▶ [How to complete this task]:
Find the line with "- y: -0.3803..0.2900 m" in the records below. Output exactly from there until after the line with "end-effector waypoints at", without pictures.

___ Exercise materials

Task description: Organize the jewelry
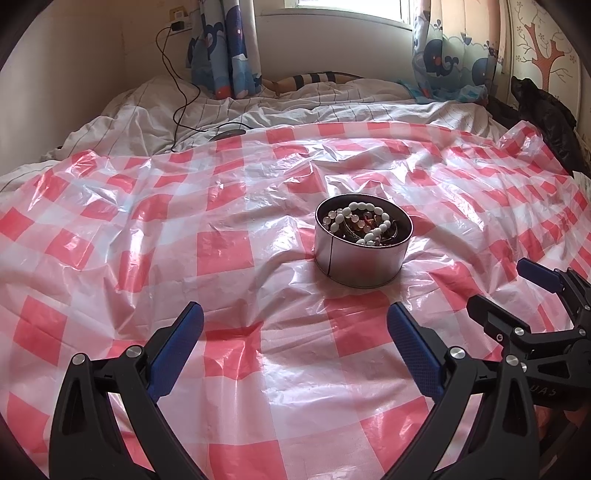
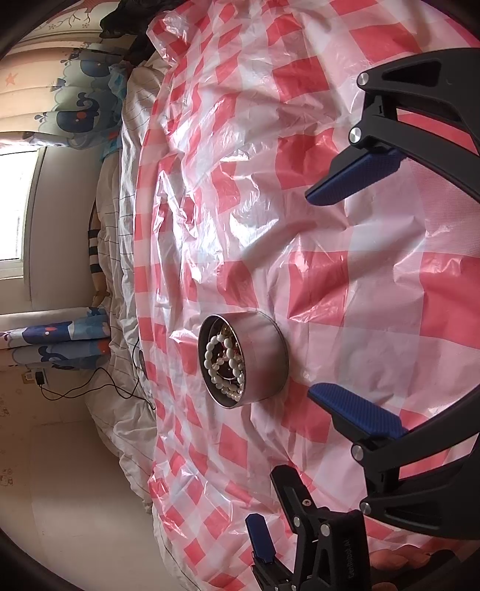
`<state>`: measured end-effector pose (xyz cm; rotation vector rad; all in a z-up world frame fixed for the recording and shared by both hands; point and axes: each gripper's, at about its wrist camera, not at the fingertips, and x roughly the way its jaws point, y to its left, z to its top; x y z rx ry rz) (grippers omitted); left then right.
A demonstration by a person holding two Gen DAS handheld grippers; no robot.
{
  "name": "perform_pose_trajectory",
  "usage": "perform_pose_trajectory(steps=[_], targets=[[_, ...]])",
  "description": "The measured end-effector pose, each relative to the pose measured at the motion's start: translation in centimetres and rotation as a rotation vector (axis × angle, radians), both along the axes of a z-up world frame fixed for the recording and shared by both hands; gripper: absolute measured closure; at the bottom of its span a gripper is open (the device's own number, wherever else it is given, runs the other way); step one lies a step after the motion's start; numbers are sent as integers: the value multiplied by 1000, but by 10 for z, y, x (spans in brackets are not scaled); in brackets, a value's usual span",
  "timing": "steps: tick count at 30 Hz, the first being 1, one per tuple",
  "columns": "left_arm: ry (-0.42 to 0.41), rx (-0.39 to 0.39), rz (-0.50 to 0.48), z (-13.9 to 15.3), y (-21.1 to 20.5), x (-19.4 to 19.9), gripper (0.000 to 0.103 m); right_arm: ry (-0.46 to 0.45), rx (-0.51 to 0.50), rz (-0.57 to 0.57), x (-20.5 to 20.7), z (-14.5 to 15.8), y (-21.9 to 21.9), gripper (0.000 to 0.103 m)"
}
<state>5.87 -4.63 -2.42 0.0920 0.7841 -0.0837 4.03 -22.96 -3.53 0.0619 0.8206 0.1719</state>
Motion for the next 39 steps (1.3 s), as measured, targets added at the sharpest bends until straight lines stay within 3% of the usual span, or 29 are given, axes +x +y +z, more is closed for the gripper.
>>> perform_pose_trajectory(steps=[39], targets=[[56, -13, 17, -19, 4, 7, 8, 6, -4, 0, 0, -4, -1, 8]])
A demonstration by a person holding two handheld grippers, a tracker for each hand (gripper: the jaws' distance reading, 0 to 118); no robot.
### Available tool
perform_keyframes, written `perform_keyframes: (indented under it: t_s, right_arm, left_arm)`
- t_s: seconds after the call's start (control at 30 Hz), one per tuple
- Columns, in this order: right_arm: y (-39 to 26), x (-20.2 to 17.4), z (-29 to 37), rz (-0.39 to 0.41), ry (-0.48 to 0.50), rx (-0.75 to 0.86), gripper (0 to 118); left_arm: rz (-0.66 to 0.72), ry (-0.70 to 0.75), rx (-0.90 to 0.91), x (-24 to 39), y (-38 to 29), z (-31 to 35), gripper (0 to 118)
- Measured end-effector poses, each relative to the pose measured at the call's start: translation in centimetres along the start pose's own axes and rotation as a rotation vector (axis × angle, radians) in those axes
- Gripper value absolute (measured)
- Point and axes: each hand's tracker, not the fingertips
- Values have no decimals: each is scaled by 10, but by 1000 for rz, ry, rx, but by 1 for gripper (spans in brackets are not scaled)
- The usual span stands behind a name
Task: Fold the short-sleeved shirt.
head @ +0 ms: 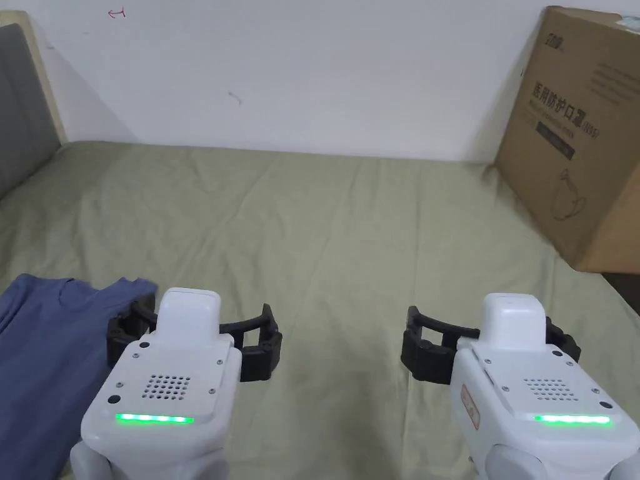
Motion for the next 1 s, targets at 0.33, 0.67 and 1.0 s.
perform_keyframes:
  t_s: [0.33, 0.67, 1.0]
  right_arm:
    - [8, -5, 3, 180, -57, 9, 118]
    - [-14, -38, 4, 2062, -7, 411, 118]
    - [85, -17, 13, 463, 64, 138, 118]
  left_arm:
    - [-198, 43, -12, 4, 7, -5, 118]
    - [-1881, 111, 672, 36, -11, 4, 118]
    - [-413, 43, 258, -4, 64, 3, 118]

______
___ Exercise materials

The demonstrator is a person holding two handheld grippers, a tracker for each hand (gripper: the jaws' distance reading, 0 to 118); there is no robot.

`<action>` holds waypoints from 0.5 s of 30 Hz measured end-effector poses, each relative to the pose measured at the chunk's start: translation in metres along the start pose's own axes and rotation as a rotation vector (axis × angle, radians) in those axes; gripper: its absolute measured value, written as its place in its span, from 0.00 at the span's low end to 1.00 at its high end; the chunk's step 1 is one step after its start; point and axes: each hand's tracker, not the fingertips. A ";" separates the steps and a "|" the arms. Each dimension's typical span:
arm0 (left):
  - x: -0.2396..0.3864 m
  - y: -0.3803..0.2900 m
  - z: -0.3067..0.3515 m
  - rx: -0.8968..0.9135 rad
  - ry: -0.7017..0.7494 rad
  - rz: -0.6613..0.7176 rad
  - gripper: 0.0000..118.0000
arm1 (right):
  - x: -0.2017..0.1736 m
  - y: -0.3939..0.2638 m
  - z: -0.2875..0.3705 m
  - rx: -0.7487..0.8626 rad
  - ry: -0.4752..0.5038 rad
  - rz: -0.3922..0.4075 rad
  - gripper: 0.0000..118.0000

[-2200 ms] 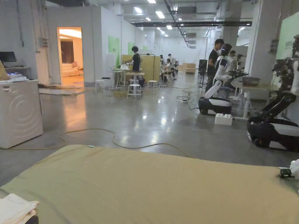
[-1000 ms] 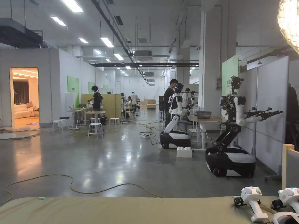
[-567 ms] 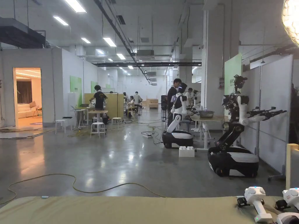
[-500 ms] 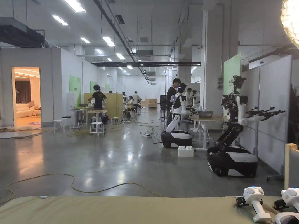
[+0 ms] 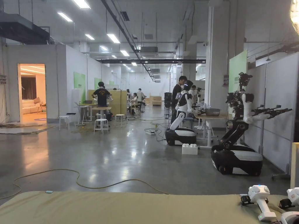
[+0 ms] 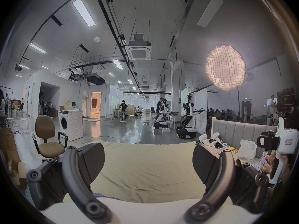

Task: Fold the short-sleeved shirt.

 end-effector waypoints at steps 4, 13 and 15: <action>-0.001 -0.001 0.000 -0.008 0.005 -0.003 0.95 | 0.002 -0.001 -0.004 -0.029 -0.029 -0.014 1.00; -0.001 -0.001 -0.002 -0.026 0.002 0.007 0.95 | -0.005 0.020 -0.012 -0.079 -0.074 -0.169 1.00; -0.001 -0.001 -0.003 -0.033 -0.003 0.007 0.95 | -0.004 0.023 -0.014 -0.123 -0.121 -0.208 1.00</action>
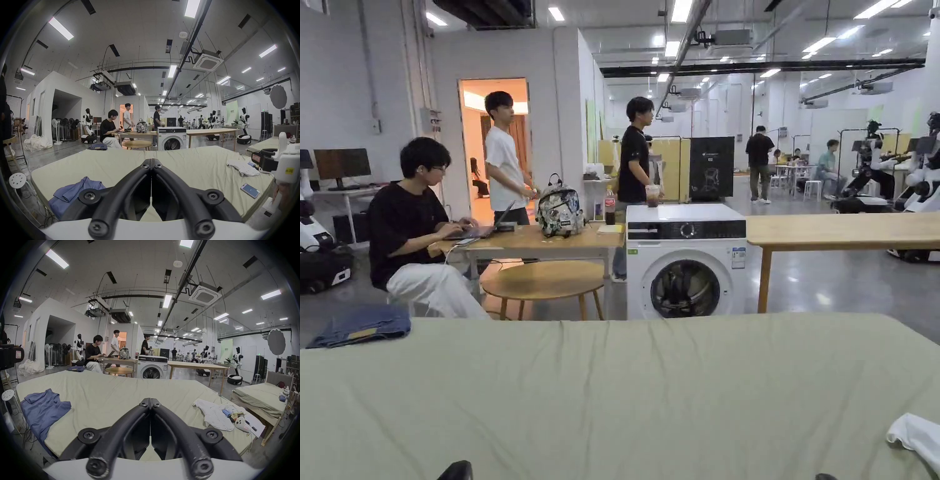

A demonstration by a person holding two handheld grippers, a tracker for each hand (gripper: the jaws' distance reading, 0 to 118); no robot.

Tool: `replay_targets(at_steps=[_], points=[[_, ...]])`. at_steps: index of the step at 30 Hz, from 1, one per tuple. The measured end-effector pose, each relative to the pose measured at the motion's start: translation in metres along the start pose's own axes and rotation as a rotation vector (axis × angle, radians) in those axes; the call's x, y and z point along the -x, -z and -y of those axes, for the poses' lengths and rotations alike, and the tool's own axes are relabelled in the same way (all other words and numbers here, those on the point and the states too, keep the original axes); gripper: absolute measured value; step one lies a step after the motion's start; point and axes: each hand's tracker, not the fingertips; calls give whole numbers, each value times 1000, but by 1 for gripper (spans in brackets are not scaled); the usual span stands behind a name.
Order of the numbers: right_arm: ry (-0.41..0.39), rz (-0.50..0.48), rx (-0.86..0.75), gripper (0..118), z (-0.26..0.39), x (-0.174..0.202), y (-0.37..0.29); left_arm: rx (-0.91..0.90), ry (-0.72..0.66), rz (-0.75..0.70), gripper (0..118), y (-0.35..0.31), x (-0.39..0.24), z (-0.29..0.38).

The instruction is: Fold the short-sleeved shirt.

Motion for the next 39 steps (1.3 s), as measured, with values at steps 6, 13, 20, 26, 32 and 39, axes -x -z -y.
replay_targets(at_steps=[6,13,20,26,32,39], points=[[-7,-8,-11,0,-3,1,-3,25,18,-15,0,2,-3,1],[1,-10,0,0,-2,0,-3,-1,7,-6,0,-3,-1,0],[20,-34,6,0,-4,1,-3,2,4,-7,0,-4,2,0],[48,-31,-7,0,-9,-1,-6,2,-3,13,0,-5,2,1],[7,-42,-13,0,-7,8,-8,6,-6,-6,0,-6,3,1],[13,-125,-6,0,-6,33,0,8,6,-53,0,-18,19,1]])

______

▶ [Response to this task]:
  - y: -0.3803..0.2900 m
  - z: -0.3067..0.3515 m
  - rx: -0.8968..0.9135 rad
  - ry: -0.7017..0.7494 rad
  - rz: -0.6613..0.7176 rad
  - gripper: 0.0000..118.0000
arm1 (right):
  - x: -0.2017..0.1736 m
  - y: -0.3939..0.2638 m
  - z: -0.2875..0.3705 m
  - rx: -0.7487..0.8626 rad
  - ry: -0.4752..0.5038 rad
  - rz: -0.3922..0.4075 rad
  - gripper: 0.0000..118.0000

[-2200 ms] 
[-1000 ms] 
[-567 ms] 
[-500 ms] 
[+0 ms] 
[+0 ms] 

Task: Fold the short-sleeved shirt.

 end-effector waypoints at steps 4, 13 and 15: <action>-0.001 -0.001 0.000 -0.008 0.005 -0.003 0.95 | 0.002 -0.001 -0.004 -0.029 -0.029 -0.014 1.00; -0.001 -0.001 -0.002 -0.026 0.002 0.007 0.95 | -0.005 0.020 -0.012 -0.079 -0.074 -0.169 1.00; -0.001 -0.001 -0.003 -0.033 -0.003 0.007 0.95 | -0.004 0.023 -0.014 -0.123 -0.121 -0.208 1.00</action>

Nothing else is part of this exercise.